I had woken up because one of our clients had a social media property that had offended someone. It wasn’t anything dramatic, a misspelling had suggested an offensive interpretation of a post we hadn’t intended.
A few kind words, an offer or two and just like that, things were back to normal.
Ever since, I’ve gotten into the habit of paying attention to the ways that brands respond to negative feedback. Some of my favorites are the big players.
A Big Brand I have no real reason to pick on Home Depot, they just happen to be big enough (Facebook, 2mm Likes) to talk about, and when I had noticed that they had run afoul of a bit of fake news, I was interested.
One of the real challenges of working in social media marketing is that more often than not you end up in a situation where it’s late at night and you can’t get ahold of any of the stakeholders in your organization. It can be worse if someone has left a comment about something that doesn’t seem quite right outside of the normal hours, but the truth is these sorts of sudden off script moments present a real challenge for the modern marketing organization.

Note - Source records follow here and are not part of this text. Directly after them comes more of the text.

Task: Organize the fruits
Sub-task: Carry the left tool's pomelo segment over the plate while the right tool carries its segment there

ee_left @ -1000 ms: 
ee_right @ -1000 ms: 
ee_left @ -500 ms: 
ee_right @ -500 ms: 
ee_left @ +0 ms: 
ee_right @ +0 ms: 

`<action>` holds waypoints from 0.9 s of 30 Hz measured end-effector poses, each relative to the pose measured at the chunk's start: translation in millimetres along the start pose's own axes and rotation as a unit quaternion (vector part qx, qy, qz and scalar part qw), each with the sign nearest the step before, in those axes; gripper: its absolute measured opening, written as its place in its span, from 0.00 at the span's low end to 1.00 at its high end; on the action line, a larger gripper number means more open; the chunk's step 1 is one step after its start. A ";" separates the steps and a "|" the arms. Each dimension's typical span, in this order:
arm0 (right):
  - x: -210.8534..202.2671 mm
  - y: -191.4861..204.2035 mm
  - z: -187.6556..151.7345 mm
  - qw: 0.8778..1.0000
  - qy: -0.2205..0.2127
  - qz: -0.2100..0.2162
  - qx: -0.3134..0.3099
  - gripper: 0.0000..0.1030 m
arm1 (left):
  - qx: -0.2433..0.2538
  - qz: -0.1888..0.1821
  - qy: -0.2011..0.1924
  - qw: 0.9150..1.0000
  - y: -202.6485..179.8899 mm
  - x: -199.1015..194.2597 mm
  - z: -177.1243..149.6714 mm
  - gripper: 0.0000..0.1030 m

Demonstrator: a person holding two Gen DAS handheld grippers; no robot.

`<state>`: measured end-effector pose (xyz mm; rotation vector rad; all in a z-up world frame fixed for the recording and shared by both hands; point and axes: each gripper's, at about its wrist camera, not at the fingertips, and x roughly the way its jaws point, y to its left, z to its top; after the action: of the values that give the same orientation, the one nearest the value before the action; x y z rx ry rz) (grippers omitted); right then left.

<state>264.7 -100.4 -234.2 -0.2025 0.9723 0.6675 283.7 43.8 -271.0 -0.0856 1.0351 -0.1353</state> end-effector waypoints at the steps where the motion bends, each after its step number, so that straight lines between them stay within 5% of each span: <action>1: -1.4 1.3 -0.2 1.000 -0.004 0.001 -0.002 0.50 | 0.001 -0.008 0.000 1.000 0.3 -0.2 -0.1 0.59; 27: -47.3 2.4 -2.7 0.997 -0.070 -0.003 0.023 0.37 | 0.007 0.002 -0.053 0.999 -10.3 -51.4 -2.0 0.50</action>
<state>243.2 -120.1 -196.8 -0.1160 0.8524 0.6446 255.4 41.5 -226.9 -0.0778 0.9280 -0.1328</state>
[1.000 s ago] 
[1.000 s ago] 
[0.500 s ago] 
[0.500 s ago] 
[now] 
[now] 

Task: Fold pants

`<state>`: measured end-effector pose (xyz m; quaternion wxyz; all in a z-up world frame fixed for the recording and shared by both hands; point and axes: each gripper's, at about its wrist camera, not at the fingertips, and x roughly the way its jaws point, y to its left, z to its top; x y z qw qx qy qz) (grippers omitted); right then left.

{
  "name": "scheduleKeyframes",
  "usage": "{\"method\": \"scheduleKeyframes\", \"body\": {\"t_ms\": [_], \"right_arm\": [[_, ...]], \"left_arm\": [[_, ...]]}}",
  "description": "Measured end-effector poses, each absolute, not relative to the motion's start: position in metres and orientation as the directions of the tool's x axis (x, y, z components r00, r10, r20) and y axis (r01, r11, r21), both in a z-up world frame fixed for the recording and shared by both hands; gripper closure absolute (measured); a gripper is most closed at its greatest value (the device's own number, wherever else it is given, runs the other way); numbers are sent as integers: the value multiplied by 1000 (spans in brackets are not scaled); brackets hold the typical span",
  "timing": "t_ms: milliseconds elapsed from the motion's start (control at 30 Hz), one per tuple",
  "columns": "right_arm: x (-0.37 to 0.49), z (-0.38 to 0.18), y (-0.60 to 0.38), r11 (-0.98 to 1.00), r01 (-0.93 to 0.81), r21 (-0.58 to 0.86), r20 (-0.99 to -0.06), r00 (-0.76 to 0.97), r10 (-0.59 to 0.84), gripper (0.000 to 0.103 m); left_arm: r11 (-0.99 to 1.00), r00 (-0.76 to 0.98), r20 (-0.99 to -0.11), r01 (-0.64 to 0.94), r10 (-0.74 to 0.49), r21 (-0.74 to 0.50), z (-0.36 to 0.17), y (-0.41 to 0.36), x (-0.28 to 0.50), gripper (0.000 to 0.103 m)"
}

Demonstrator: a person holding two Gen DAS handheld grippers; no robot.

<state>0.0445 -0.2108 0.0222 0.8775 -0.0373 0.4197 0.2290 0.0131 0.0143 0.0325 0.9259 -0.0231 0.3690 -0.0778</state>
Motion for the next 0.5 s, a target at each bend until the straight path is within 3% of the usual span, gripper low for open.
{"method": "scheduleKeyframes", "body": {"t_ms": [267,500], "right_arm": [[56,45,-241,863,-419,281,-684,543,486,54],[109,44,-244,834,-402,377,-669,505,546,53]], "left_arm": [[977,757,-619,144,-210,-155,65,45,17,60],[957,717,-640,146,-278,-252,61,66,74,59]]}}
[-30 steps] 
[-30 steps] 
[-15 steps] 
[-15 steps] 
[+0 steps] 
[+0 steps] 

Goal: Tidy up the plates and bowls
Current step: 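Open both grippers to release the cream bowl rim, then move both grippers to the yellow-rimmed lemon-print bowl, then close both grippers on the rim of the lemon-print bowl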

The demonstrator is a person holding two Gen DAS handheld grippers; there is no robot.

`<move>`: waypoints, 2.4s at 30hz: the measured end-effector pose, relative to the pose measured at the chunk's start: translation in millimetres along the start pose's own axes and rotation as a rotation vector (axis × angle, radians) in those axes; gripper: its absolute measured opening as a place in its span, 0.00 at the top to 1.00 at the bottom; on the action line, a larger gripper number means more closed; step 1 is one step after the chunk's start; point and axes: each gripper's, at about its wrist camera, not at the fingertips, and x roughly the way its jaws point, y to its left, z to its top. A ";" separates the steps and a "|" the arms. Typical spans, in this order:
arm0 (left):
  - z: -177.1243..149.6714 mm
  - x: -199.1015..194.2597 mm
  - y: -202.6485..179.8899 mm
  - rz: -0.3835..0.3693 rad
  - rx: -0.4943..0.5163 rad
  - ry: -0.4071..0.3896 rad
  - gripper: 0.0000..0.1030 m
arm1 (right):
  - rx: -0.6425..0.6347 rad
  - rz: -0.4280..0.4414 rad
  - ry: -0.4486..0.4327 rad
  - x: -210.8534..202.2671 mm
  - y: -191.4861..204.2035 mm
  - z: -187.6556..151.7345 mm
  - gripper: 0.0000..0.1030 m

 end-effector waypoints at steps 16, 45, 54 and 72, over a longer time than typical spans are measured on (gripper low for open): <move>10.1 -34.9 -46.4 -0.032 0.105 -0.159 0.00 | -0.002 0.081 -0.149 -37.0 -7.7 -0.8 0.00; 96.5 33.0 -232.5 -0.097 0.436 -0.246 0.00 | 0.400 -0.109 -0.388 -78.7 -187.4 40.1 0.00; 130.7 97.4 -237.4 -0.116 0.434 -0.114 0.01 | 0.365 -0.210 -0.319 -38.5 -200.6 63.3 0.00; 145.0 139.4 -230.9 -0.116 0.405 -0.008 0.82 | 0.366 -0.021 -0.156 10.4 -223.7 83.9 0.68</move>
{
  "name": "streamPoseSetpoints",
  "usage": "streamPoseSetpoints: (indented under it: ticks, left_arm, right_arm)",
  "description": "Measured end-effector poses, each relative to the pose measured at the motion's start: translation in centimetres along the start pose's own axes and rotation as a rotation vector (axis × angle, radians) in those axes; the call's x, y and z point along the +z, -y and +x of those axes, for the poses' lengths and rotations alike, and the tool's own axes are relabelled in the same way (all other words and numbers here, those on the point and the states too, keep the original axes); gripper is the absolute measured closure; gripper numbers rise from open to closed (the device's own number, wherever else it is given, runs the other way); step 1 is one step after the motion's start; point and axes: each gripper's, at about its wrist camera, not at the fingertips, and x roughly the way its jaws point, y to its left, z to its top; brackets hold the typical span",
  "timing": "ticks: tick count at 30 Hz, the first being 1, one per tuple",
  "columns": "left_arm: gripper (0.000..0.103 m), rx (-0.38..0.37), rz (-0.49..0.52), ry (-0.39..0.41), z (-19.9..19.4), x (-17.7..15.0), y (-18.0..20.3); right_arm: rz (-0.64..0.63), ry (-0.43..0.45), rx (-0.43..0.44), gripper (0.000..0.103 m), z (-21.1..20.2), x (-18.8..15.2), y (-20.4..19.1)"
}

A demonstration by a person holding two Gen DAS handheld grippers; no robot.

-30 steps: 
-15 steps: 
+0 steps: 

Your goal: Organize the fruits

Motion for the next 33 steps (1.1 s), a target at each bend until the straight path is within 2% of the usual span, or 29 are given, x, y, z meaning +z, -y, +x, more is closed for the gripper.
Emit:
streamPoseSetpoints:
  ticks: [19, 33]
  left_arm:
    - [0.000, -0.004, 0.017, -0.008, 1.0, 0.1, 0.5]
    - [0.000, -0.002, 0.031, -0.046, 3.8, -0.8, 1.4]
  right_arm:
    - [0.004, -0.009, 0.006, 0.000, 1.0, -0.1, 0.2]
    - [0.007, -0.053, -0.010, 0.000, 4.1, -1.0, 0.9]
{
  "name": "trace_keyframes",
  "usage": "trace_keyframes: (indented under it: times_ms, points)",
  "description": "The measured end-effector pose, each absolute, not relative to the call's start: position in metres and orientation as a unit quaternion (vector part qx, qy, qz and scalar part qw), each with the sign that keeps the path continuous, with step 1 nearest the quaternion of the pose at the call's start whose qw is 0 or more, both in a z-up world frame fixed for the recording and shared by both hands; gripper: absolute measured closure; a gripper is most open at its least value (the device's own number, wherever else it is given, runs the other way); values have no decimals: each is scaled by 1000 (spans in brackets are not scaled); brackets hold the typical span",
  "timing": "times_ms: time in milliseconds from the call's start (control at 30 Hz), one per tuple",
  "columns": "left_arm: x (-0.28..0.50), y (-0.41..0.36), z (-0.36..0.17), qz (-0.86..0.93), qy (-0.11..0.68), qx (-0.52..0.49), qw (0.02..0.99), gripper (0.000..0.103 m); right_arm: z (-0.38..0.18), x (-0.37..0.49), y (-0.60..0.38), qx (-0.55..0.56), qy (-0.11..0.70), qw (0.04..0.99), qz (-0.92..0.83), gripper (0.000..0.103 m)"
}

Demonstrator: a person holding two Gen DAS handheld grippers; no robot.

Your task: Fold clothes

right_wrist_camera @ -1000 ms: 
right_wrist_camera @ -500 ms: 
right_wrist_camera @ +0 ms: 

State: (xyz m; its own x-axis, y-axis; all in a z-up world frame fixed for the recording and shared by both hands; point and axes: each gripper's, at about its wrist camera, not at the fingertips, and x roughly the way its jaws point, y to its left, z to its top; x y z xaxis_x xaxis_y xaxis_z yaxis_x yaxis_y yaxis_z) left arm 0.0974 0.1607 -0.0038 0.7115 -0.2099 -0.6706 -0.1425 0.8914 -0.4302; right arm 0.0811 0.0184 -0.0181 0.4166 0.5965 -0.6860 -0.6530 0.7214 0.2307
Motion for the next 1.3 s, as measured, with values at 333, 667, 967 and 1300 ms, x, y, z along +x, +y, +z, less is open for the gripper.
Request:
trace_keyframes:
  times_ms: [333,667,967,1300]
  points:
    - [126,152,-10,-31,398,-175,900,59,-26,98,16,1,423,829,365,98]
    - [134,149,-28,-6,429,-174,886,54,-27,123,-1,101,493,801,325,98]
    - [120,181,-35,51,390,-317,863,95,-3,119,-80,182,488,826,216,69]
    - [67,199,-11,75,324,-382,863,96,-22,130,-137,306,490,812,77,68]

One of the real troubles with this is that all too often, you end up in the same unfortunate position that the fine folks on Home Depot’s social media response team found themselves in the encounter captured in the screenshot above.
All too often, we can find ourselves struggling to respond to something that can seem to well organized to be random. Maybe it’s a handful of users fired up about a flag story, maybe it’s a cross section of an audience offended about the way a message was presented.
Often this sort of backlash is the product of a brand receiving a measure of attention from a community or segment of the population that’s found something to object to.
That isn’t always random.
It doesn’t really matter: when it happens, it can catch even the most disciplined of teams off guard.
It would be easy to write a post about how the team could have made a joke or leveraged the controversy to their advantage. The truth is, that no marketing team on the planet should be expected to catch every reference nor can it deploy a strategy to take advantage of every opportunity that presents itself.
Easier still would be to explore the ways in which potential for outrage should be examined in any pre-posting review process.
But neither of these points would address the underlying problem that causes so many front line marketing specialists panic.
And, under that line of reasoning the reaction from the Home Depot team might seem strange. I think there’s more to it than that.
The truth is that backlash like this can’t be messaged around.
It can’t be predicted.
It can’t be avoided.
When it comes to backlash like this, you really only have one option. Your response has to be accommodating.
You can’t always prepare your team to anticipate the sort of situation where this kind of reaction is necessary.
That doesn’t mean you’re out of options.
Instead, try and cultivate a principled driven customer success program. Establish a system to evaluate the significance of different reactions. Highlight the values you know you need your team to exemplify. Set priorities.
That’s what I like about the example above. You can clearly tell that even if the CsR didn’t have a clue how to respond to the flag based inquiry, they knew to communicate the value of empathy and to offer to move the conversation to a more private channel.
It won’t work every time and it certainly won’t win any awards for elegance, but what I learned this week was that the truth is this sort of consistent discipline can make a big difference when it comes to maintaining your community online.